_Work to complete_
Starting at the line below holding "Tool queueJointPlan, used" and stopping at the line holding "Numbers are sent", print every line exactly, both ends included, and leave the rest out.

_Available data_
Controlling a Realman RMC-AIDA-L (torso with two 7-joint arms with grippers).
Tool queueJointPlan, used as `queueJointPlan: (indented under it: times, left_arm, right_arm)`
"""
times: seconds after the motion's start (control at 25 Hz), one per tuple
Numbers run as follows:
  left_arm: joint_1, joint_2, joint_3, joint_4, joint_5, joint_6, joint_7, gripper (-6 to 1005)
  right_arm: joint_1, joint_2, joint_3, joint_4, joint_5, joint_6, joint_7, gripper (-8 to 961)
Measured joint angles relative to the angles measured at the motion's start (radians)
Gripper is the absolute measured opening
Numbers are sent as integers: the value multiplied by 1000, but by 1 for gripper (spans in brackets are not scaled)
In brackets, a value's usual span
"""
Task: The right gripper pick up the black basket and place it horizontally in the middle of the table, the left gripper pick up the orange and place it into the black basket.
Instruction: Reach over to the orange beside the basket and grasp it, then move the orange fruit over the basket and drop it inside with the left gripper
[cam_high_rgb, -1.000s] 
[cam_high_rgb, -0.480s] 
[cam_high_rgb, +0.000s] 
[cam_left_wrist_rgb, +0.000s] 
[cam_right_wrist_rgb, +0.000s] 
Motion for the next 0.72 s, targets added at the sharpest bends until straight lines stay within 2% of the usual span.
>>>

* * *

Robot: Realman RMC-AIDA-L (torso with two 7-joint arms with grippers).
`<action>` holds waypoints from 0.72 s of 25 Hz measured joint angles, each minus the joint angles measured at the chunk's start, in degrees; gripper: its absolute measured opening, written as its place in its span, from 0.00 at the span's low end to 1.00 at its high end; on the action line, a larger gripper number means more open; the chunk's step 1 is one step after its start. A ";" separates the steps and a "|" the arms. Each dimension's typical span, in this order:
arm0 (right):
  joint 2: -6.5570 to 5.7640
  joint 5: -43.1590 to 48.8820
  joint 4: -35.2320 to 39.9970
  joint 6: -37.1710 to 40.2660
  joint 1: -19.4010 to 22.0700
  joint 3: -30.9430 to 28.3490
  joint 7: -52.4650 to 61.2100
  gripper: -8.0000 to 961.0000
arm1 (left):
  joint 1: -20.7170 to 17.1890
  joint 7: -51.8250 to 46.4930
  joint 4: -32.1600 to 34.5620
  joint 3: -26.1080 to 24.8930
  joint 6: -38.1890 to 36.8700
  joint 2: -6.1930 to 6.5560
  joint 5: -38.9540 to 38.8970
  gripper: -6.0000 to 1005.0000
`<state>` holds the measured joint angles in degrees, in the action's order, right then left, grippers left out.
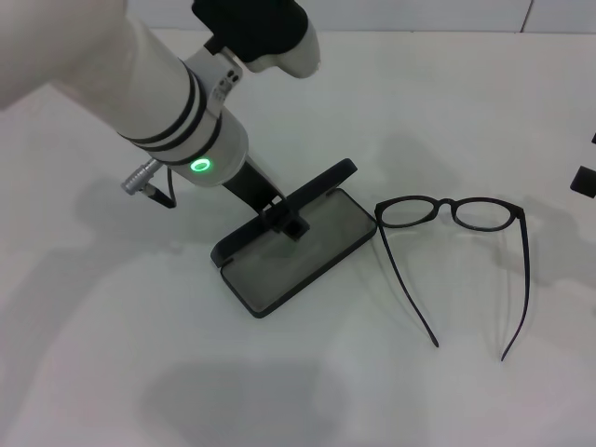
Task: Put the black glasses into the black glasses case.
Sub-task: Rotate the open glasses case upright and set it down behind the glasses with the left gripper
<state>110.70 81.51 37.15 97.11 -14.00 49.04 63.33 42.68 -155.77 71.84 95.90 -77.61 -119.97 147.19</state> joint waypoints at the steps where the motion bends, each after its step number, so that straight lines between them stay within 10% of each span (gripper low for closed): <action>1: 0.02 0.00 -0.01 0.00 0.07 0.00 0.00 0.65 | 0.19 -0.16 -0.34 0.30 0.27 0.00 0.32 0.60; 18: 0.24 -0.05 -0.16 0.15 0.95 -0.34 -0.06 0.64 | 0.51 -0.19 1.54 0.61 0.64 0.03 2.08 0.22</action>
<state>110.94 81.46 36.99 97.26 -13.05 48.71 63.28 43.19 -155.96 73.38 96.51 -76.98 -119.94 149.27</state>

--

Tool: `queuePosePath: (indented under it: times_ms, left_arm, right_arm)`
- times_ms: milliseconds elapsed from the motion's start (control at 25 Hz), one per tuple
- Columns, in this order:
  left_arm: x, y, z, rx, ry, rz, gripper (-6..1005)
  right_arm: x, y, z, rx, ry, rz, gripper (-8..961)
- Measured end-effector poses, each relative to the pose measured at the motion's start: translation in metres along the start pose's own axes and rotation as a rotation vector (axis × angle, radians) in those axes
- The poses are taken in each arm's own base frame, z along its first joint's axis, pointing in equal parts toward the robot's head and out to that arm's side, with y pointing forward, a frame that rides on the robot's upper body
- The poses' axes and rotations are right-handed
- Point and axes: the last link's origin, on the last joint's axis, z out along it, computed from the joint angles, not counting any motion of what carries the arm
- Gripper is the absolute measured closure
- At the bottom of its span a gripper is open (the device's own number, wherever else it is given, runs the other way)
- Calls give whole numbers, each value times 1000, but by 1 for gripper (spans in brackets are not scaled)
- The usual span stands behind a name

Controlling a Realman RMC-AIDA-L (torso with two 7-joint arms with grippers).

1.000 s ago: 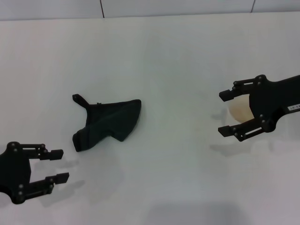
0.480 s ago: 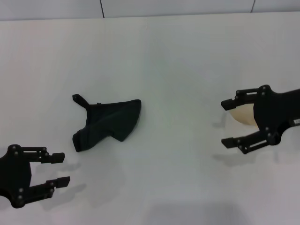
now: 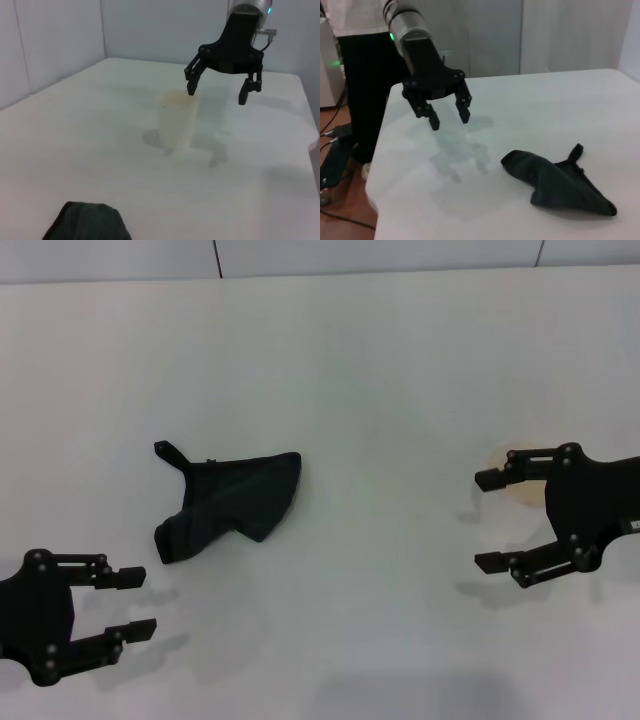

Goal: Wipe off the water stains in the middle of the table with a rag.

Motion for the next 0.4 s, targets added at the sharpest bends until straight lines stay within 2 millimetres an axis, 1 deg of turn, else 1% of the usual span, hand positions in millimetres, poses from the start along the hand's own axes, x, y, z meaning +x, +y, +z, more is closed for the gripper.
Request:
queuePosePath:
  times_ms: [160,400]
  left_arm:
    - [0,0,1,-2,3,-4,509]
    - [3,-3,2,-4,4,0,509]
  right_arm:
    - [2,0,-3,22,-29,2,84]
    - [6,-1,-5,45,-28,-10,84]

_Answer to the problem_
Tool queueJointPlan, used as `queueJointPlan: (indented under it: times, left_arm, right_arm)`
"""
times: seconds after the motion's start (control at 25 Hz), one per tuple
Numbers run as follows:
  left_arm: joint_1, joint_2, joint_3, joint_4, joint_5, joint_6, joint_7, gripper (-6 to 1005)
  right_arm: joint_1, joint_2, joint_3, joint_4, joint_5, joint_6, joint_7, gripper (-8 to 961)
Measured joint angles relative to the angles measured at the motion's start (radians)
Gripper is the absolute measured opening
Numbers are sent as integers: the value multiplied by 1000, but by 1 for gripper (spans in brackets are not scaled)

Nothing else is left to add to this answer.